Technical Standards Development
Keywords: NCCLS, ANSI, standards, automation
OST serves as the government representative on the NCCLS Area Committee on Laboratory Automation. FDA comments were incorporated into the five standards developed by this committee. FDA comments noted that the elements of the standard only represent a portion of a complete life-cycle development process, and a note alerting users to that fact is included in each of the standards. FDA also provided other comments identifying the need to develop standard conformance processes for these and subsequent standards. The standards were completed within the ambitious time frame established at the beginning of the committee’s deliberations.
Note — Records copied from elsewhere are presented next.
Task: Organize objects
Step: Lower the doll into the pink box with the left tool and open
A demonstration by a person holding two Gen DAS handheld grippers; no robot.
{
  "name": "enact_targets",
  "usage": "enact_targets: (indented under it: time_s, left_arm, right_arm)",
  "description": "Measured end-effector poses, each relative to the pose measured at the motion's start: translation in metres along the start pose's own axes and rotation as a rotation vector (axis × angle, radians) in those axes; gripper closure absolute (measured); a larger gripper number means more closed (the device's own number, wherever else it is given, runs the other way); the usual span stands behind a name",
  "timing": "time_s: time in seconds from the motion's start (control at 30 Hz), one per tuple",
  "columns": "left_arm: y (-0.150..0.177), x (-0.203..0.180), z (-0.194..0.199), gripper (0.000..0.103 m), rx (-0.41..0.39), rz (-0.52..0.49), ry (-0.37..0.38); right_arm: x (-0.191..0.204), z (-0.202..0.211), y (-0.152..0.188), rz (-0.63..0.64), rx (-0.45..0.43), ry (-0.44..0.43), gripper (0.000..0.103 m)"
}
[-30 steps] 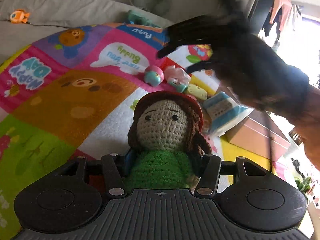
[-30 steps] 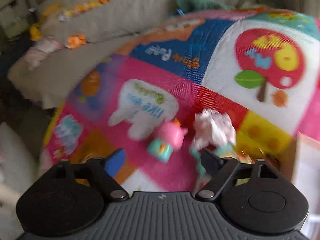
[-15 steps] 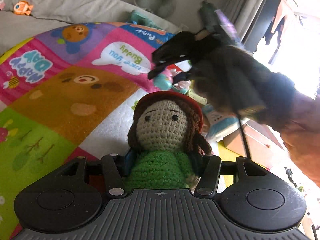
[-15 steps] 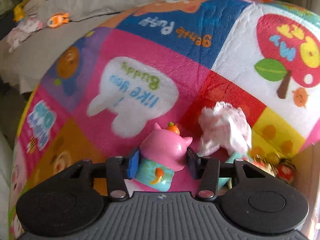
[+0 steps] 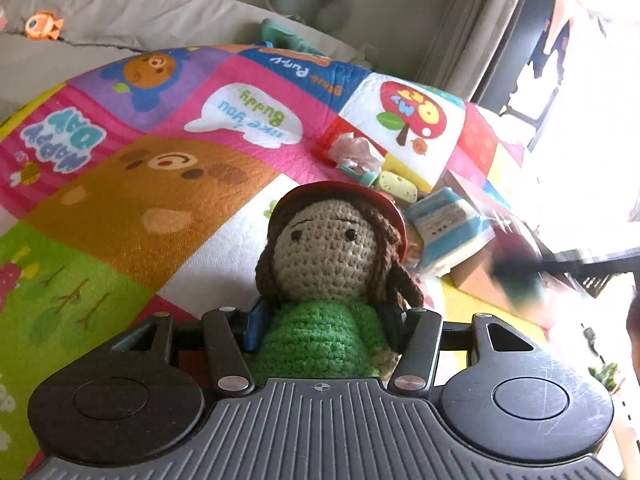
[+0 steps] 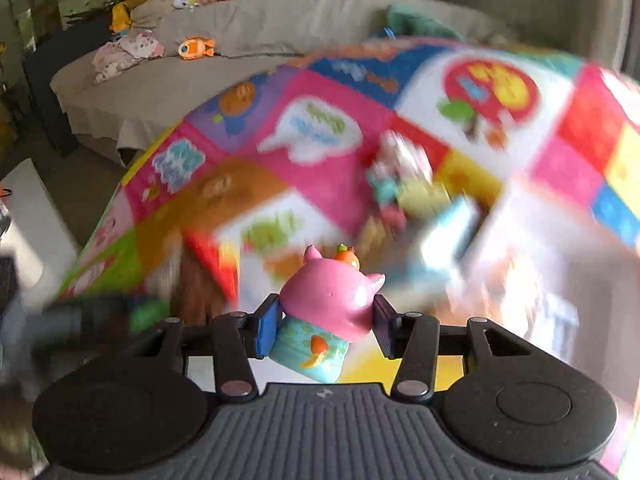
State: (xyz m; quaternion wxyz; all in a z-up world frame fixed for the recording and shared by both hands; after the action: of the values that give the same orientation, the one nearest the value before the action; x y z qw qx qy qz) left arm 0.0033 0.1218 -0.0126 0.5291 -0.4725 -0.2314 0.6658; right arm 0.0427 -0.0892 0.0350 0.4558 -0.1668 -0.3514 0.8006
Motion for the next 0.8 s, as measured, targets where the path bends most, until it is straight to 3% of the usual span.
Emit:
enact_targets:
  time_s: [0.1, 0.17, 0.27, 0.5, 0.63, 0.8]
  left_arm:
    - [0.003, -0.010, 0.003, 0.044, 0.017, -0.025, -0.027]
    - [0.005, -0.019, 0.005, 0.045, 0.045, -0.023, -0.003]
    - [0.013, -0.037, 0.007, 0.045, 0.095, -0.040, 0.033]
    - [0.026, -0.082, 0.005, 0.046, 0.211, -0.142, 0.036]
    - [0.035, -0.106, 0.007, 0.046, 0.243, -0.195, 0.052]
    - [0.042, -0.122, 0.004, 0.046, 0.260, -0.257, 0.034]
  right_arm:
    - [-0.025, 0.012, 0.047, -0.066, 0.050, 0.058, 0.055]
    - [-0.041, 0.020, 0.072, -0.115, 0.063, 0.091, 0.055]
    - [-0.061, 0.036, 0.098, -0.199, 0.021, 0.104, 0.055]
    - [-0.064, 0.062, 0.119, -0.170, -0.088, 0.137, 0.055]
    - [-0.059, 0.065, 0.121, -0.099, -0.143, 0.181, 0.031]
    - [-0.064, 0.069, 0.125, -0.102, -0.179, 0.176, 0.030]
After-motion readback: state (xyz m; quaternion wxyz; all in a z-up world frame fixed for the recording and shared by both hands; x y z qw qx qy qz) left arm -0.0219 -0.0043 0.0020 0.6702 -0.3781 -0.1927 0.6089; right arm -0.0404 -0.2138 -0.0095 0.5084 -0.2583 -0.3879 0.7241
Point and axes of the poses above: each gripper's, at about its wrist camera, not at the fingertips, and z roughly against the way its jaws point, x to its left, y to its underside, the point moved 5 cm from there along -z, roughly the way its jaws point, and after that the axes turned 6 degrees about -x, right-handed, at the moved point
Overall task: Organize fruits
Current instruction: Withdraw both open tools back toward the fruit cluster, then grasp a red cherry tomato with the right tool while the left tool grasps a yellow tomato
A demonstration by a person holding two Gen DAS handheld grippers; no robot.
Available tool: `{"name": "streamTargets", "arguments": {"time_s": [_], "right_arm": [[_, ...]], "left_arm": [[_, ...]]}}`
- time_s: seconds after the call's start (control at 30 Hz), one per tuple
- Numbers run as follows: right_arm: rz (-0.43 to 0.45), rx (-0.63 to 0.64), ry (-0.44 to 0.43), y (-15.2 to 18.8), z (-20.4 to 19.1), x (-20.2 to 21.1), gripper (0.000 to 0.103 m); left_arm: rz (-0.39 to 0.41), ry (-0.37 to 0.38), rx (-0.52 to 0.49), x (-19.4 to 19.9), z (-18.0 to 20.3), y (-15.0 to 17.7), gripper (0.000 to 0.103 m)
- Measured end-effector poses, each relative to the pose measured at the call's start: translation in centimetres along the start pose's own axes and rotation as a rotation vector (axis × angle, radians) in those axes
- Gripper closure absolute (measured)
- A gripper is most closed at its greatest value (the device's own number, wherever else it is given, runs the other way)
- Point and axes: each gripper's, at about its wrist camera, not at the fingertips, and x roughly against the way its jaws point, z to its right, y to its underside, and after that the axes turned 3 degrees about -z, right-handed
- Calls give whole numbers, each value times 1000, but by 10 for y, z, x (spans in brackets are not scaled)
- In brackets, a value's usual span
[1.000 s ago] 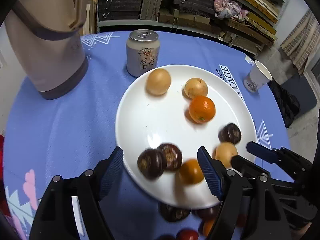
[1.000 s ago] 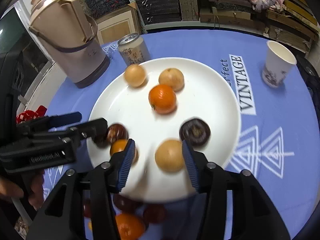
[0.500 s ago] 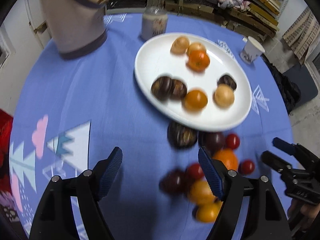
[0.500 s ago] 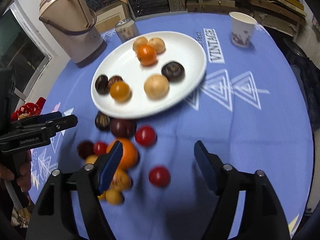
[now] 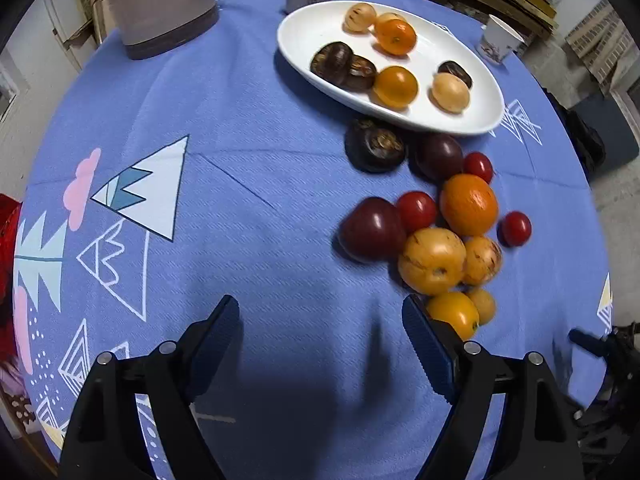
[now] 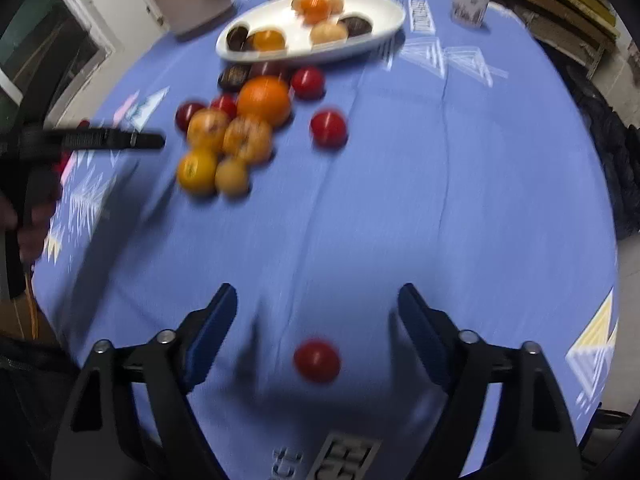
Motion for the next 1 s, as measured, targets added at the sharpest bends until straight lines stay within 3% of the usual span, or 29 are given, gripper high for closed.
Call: {"name": "streamTargets", "arguments": {"time_s": [0.17,0.23,0.37,0.47,0.9,1.0], "right_arm": [[-26,-7,11,17,-1,-4,38],[-39,-8,12,21,-1,-6,55],[-46,0,44,26,-2,-10,65],[-44,5,64,25,-1,-11,78],[16,-20,-5,-4,3,2,78],[16,-27,-13,-3,5,2,78]], "left_arm": [[-6,4,-30,-1,7,3,19],[-8,5,-37,-1,10,4,19],[-9,6,-40,1,10,6,18],[-15,12,-39,1,11,9,18],[-62,145,-67,-9,46,17,18],[-60,158,-69,-15,51,16,30]]}}
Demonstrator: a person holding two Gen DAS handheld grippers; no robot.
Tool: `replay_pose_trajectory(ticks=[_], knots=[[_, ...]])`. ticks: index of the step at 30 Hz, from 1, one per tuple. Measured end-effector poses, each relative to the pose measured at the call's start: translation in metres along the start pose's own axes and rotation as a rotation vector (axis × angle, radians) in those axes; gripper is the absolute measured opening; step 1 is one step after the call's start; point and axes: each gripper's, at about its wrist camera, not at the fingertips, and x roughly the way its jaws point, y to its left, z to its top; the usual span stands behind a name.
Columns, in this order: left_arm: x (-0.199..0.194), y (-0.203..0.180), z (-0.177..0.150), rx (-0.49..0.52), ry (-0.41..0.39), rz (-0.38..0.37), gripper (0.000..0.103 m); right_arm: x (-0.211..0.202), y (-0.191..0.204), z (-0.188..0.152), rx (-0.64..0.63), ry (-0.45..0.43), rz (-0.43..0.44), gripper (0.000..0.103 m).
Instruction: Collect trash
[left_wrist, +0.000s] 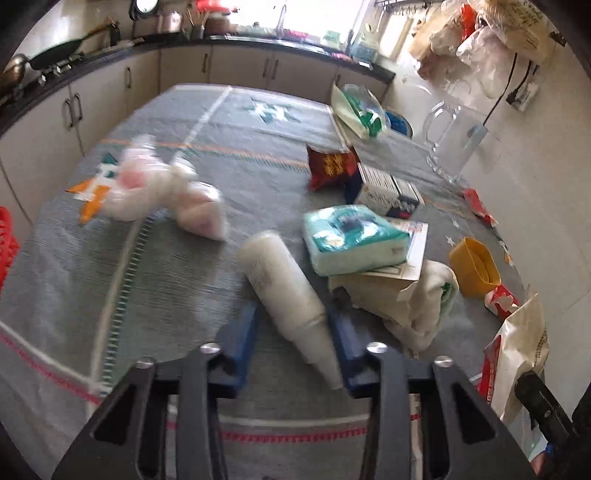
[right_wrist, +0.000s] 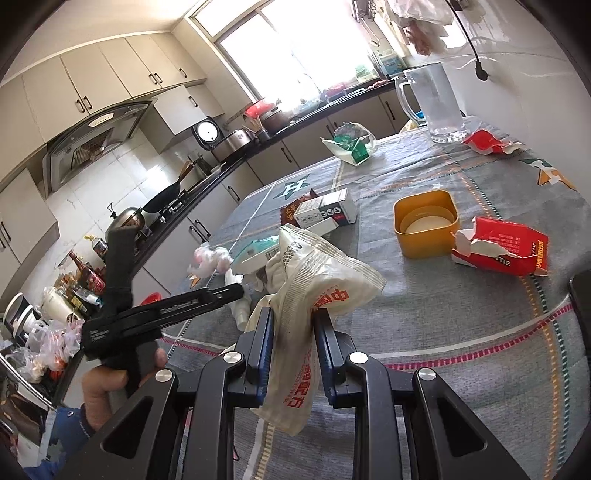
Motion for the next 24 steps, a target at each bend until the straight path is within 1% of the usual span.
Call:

OST represents CDRH at the quarterly meetings of the ANSI Healthcare Informatics Standards Board (HISB). HISB acts to coordinate standards development for a computerized patient record and has solicited comment from CDRH on any regulatory impact such standards might have on FDA regulatory activities. OST has arranged for HISB to hear information on the status of recognized standards, NDC code regulation, and FDA’s electronic signature regulations. Scientists also provided reports on regulatory guidance on computer product regulations as well as FDA’s initiatives for electronic data transmission and encryption. Based on information from OST staff, HISB was provided a high-level overview of a "requirements" document that HISB might use in developing its web site. This document emphasized the requirements for meeting the needs of a very diverse user population like that connecting to FDA’s web site.
Re-Engineering FDA’s Regulated Product Information System
Key words: re-engineering, prototype
OST participated in a workgroup investigating problems the Center encounters when obtaining data from its existing data systems. OST prepared a list of over 200 "needs," based on a sample user population in the Center, ORA, CDER, and CBER. This report served as the basis of a presentation to senior staff on issues that should be addressed by developing an information system more suited to the changes in technology and information needs of an "electronic business" scenario that exists today. OST is providing technical advice on a prototype requirements document for senior staff to review as they consider the feasibility of developing an information system that can better serve the needs of staff in order to provide timely and appropriate regulatory response to public health issues.